I See Your Face and I'm Home
by crisskisses
Summary: A year and a half has gone by since Sherlock committed suicide, or at least that was what John Watson thought.


I See Your Face and I'm Home

_**JOHN POV**_

Eighteen months. Eighteen months it had been since I watched my best friend, my most trusted companion, Sherlock Holmes, commit his inevitable suicide. A year and a half, approximately, had passed since that dreadful, stagnant day -ever-present in my memory- when I saw Sherlock make the jump and hit the ground, his lifeblood gushing out of the fatal wound on the back of his head. I, an army doctor, knew he was gone (cue that tight feeling in the back of my throat) before many others, but that didn't stop me from taking a pulse off his cold, pale wrist when I managed to push through the stumbling crowd. My vision was blurry by then, I do remember, for I was not a man afraid to show emotion when combated with anguish or pain, contrary to popular belief. In the Afghan, I watched many of my fellows die, and viewed much misery in the strangers who lived in communities plagued with exotic diseases and unjust political regimes, but I seldom cried in that duration of my life. This was different, much different. While being a soldier and being a doctor was what I had chosen as a career, to make my living and do my part helping the suffering around the world, I had chosen Sherlock in an entirely different way.

Well, perhaps chosen was too strong of a word. From the moment Stamford introduced us I knew Sherlock would be trouble, and he had wasted no time proving that to me. The pickling specimens in the refrigerator would put off just about anyone, and his incessant spasms with the violin while thinking were jarring at best, but I now found myself missing the assortment of eyeballs staring at me from between the jam and marmite, the noxious "experiments" that did my head in once or twice a week, and the dissonant chords that once kept me up at night, but I now felt was the only music that could ease me into a peaceful slumber. Yes, I had chosen Sherlock Holmes, and 221B Baker Street, and solving crimes in a very different way than I had chosen the army. It wasn't just my job; it had never been. They, the crimes, the cases, even Sherlock, had become my life. And that had to be the reason it was so hard to let go.

To say Mrs. Hudson and I were doing okay without him was an overstatement. We were both trying our best, but every once in a while one of us would let his name slip or share an almost-forgotten memory and the other would fall silent. Once of the more painful occasions was when I, drunk with sleep, heard someone wandering about in the sitting room and was convinced it was Sherlock.
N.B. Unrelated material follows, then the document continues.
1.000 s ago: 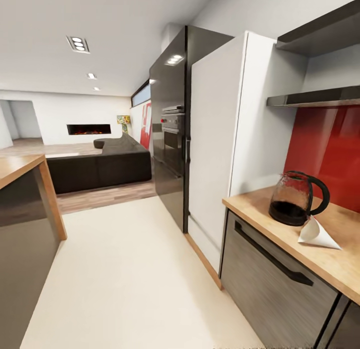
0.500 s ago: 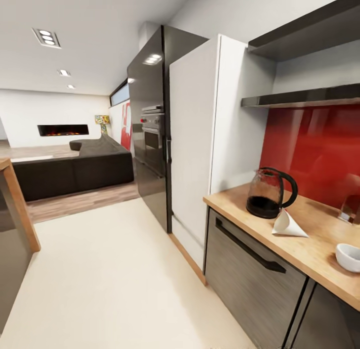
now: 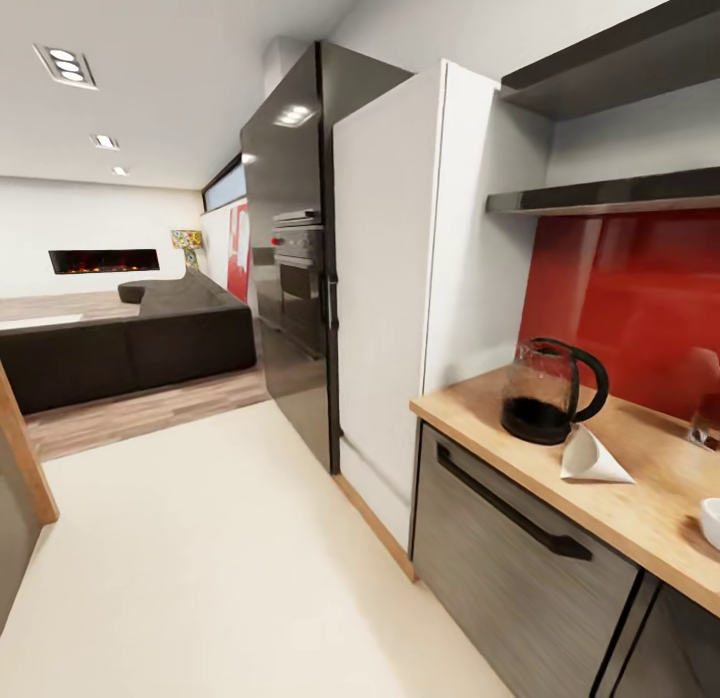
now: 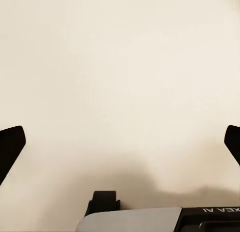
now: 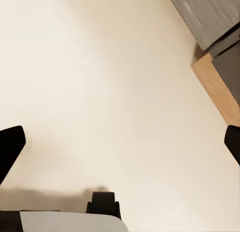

I staggered out of bed and called out to him, but it was only Mrs. Hudson come to check on me. It was all I could do to hold myself together and comfort her crying. Needless to say, Mrs. Hudson hasn't come to call during the night ever since, for both of our sakes. I know, quite integrally, that Sherlock would disapprove of our silly behaviour. There's no doubt in my mind that he'd want to be remembered and talked about day in and day out. It was just too soon. I had to hope that somehow, wherever he was, he would understand.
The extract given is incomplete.